• _TASK INSTRUCTIONS_: Starting at the first line of the data below, repeat each line word for word up to and including the line with "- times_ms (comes".

• _SUPPLIED MATERIAL_:
□ □ □

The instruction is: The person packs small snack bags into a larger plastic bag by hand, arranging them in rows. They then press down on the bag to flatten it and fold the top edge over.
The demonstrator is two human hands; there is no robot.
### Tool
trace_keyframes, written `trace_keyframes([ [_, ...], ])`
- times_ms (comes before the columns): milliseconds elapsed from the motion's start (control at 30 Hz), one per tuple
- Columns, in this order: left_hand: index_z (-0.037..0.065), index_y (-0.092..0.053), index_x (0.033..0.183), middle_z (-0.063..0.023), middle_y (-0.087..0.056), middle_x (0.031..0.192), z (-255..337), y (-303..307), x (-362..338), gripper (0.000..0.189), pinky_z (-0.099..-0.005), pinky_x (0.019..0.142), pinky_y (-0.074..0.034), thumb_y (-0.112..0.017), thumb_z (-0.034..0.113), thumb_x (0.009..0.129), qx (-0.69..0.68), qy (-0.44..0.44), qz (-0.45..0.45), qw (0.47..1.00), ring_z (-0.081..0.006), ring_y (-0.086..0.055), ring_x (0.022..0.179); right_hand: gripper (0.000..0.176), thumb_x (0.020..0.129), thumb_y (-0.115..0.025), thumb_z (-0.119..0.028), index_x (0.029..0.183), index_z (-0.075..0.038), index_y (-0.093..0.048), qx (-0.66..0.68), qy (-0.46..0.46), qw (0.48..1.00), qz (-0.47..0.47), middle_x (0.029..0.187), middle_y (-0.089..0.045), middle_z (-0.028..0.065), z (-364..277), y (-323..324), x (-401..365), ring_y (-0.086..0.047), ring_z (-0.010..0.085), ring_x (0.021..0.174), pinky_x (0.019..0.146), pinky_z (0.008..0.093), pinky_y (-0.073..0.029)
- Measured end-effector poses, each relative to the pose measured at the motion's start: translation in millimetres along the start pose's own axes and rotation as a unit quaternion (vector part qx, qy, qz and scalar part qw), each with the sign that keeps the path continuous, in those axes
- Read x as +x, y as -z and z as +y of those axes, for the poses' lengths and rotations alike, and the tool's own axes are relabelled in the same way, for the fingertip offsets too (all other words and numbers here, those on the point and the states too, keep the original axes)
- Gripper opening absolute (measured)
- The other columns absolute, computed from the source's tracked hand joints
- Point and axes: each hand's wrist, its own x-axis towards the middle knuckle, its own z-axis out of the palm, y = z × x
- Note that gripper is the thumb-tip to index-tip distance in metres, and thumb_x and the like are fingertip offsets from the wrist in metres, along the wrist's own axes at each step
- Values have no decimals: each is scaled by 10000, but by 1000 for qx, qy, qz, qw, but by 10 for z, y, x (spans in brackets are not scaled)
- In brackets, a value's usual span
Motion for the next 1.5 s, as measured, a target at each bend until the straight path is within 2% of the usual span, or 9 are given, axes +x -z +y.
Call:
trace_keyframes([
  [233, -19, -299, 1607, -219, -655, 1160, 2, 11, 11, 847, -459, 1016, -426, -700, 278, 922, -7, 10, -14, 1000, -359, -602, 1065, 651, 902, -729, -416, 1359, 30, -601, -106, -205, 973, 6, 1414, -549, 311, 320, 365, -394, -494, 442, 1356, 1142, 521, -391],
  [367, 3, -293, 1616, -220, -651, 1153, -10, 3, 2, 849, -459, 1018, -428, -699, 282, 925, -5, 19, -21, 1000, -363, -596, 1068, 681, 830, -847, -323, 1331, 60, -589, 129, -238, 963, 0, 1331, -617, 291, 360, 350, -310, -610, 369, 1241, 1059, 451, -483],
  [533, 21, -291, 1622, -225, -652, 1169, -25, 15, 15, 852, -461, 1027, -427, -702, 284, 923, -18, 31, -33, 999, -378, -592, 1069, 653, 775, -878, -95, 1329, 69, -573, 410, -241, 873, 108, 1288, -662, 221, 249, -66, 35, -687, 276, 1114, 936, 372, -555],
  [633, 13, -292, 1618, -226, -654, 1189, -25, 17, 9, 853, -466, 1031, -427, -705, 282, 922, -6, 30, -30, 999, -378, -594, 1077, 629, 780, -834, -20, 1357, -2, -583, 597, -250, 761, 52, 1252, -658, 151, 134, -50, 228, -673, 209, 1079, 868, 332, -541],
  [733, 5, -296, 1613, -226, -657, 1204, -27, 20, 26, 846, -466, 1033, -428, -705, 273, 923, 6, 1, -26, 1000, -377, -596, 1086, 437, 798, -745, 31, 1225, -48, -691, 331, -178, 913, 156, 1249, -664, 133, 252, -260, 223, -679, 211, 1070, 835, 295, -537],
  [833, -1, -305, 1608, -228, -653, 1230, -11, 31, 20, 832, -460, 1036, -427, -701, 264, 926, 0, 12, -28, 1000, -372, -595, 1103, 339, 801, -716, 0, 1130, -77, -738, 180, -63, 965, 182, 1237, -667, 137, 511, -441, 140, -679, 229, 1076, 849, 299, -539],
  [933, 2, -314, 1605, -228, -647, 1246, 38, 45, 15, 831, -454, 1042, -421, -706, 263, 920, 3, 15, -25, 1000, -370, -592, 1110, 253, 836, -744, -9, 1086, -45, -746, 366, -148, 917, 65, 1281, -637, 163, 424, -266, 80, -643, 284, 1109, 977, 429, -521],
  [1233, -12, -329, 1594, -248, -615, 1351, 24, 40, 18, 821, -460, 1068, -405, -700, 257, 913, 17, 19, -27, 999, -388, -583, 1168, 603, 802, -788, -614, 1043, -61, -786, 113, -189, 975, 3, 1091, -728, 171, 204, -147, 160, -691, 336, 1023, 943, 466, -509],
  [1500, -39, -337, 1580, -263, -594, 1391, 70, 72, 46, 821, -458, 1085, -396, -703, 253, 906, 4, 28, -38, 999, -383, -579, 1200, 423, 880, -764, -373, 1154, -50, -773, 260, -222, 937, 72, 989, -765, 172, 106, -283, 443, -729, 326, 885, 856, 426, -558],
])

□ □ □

• _YOUR SOLUTION_:
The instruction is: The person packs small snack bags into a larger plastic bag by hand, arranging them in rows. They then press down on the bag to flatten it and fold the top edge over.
The demonstrator is two human hands; there is no robot.
### Tool
trace_keyframes, written `trace_keyframes([ [_, ...], ])`
- times_ms (comes before the columns): milliseconds elapsed from the motion's start (control at 30 Hz), one per tuple

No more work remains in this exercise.